Israel pounds Gaza, Hamas fires rockets as Netanyahu indicates long war
  • Israel’s air and artillery bombardment has killed more than 21,800 people according to health authorities in Hamas-run Gaza, with many more feared dead in the rubble, and pushed nearly all of its 2.3 million people from their homes

CAIRO/GAZA/JERUSALEM: Israeli jets intensified attacks on central Gaza on Sunday, residents and medics said, as battles raged through the rubble of towns and refugee camps in a war Israeli Prime Minister Benjamin Netanyahu said would take “many more months” to end.
Netanyahu’s comments signal no let-up in a campaign that has killed many thousands and levelled much of Gaza, while his vow to restore Israeli control over the enclave’s border with Egypt raises new questions over an eventual two-state solution.
The Israeli military will release some reservists who were called up to fight Hamas in Gaza, a move it said on Sunday would help the economy as the country prepares for a prolonged war.
Air strikes pounded Al-Maghazi and Al-Bureij in the center of Gaza, killing 10 people in one house and driving more to flee to Rafah on the border with Egypt from front lines where Israeli tanks are battling Hamas fighters.
Rockets fired from Gaza raced toward central Israel overnight, triggering sirens throughout the central and southern parts of the country. Israeli media carried footage of numerous interceptions. There were no reports of any direct hits.
Hamas’ armed wing said the barrage was in response to “massacres against civilians” in Gaza.
A Red Crescent video published on Sunday showed rescuers working in the dark to carry an injured child from smoking rubble in central Gaza. Six people died in a strike on the village of Al-Mughraqa outside Gaza City, health officials said. A separate strike on a house in Khan Younis killed one person and wounded others, they added.
As 2023 drew to a close, Palestinians in Gaza prayed for a cease-fire but had little hope the new year would be better.
“Tonight the sky in world countries will be lit by firecrackers, and joyful laughs will fill the air. In Gaza our skies are now filled with Israeli missiles and tank shells that land on innocent, homeless civilians,” said Zainab Khalil, 57, a resident from northern Gaza now in Rafah.
The stated goal of Israel’s military is to eliminate Hamas, the Palestinian militant group that launched a surprise cross-border assault on Israeli towns on Oct. 7, killing 1,200 people, mostly civilians, and grabbing 240 hostages.
Israel’s air and artillery bombardment has killed more than 21,800 people according to health authorities in Hamas-run Gaza, with many more feared dead in the rubble, and pushed nearly all of its 2.3 million people from their homes.
Palestinian health ministry casualty figures do not differentiate between fighters and civilians but the ministry has said that 70 percent of Gaza’s dead are women and people under 18. Israel disputes Palestinian casualty figures and says it has killed 8,000 fighters.
Israel blockaded most food, fuel and medicine after the Oct. 7 attack.

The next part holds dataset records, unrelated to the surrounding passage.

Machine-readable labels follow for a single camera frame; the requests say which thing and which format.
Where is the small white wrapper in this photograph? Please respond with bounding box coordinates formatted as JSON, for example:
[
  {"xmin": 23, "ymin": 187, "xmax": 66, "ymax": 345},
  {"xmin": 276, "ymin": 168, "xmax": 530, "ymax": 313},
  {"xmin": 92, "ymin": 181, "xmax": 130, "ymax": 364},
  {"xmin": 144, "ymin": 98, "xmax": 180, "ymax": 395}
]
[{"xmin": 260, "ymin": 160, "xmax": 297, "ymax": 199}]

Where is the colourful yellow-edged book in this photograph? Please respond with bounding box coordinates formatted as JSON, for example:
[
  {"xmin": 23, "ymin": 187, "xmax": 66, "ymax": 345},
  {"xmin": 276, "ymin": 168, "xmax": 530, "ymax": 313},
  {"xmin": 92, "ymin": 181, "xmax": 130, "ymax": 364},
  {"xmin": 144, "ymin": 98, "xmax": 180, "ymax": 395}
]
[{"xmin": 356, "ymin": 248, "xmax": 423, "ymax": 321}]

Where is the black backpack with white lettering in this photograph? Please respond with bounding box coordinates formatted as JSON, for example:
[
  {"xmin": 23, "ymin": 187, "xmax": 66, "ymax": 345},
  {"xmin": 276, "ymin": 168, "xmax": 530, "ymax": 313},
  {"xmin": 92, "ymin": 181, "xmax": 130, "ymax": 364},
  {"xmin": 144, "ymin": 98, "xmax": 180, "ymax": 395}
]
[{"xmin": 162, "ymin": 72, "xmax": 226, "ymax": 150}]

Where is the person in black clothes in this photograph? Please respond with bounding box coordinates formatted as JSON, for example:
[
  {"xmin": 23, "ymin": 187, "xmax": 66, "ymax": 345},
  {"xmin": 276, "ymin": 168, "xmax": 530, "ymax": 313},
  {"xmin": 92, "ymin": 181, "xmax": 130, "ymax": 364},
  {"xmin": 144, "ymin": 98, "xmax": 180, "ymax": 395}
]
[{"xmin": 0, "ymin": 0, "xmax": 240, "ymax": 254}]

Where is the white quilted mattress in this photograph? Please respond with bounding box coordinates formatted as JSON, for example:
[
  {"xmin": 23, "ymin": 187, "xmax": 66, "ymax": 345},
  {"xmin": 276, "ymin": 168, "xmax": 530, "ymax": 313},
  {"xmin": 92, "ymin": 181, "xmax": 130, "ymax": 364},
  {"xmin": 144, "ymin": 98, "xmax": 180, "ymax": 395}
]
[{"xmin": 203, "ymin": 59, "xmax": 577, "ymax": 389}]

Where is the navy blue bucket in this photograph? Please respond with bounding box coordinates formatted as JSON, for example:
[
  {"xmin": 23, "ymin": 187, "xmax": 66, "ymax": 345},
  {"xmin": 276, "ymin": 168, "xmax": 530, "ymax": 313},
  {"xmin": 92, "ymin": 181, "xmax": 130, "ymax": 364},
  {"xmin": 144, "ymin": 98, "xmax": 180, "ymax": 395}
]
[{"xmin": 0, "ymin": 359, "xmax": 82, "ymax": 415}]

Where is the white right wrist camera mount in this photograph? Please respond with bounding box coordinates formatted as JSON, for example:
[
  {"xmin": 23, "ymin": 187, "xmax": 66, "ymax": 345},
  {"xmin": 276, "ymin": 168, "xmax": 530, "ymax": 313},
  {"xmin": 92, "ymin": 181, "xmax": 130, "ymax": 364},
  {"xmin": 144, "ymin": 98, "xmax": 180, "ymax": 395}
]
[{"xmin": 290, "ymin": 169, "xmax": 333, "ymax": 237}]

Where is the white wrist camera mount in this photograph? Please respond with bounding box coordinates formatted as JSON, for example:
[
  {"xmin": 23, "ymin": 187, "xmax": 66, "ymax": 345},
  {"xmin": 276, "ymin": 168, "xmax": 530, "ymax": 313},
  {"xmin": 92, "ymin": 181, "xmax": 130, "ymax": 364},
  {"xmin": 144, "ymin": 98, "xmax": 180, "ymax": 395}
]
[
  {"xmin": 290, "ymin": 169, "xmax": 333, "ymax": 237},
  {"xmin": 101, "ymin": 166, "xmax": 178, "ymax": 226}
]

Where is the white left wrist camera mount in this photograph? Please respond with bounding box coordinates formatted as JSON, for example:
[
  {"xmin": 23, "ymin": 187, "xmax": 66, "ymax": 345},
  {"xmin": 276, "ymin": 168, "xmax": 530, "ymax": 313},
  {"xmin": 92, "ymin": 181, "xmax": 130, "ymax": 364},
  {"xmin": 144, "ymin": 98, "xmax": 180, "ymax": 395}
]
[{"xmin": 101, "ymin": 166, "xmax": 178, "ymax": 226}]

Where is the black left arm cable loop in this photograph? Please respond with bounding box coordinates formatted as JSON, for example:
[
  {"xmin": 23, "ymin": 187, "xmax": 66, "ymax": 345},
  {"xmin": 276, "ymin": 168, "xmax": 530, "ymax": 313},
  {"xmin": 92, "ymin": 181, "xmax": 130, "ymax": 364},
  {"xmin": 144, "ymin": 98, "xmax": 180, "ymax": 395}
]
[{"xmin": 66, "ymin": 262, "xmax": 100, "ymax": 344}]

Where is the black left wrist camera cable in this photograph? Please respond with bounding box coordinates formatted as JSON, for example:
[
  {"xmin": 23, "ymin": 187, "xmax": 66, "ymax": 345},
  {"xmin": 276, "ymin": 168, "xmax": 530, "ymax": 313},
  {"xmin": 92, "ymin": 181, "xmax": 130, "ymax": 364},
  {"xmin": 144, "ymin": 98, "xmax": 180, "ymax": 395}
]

It said on Sunday that it was ready to let ships from some Western countries deliver aid directly to Gaza’s shores after security checks in Cyprus.
Gemma Connell, an official with the UN humanitarian agency OCHA, said that many of the tens of thousands of people fleeing to Rafah had no possessions and nowhere to sleep.
“I just am so fearful that the amount of deaths that we’ve been seeing is going to increase exponentially both because of this renewed offensive but also because of these conditions which are literally unbelievable,” she said.

’WHERE WILL PEOPLE GO?’
The United States, Israel’s main ally, has urged it to scale down the war and European states have signalled alarm at the extent of Palestinian civilian suffering.
However Netanyahu’s comments on Saturday, when he said he would not resign despite opinion polls showing his government is broadly unpopular and defended his security record despite the Oct. 7 attack, indicate that there will be no easing anytime soon.
Netanyahu said the “the war is at its height” and Israel would have to retake control of Gaza’s border with Egypt, an area now crammed with civilians who have fled the carnage across the rest of the enclave.
Retaking the border could also constitute a de facto reversal of Israel’s 2005 withdrawal from Gaza, raising new questions over the future of the enclave and prospects for a Palestinian state.
Washington said Israel should allow a Palestinian government to control Gaza when the conflict is over.
“We just take a fundamentally different view here in terms of what post-conflict Gaza needs to look like,” White House national security spokesperson John Kirby said on ABC television.
Israel’s hard-right Finance Minister Bezalel Smotrich fueled concerns about the offensive’s aims on Sunday by calling for Palestinians to leave Gaza and make way for Israelis who could “make the desert bloom.”
That clashed with the official Israeli government position that Gazans will be able to return to their homes. Smotrich and other hard-line coalition ministers have been excluded from the core war cabinet but have pushed to take part in decisions about the conflict.
In his last comments as Israeli foreign minister before switching to the energy portfolio on Sunday, Eli Cohen said the border was the likely source of weaponry Hamas had obtained over recent years.
Senior Palestinian Authority official Hussein Al-Sheikh in the Israeli-occupied West Bank said via social media that Israel taking over the border was evidence of a decision “to completely return the occupation.”
“We moved here from Khan Younis on the basis that Rafah was a safe place. There is no space in Rafah as it is overcrowded with displaced,” said Umm Mohammed, 45, a displaced Palestinian woman sheltering by the border.
“If they control the border, where will people go?” she asked, saying that would be “a disaster.”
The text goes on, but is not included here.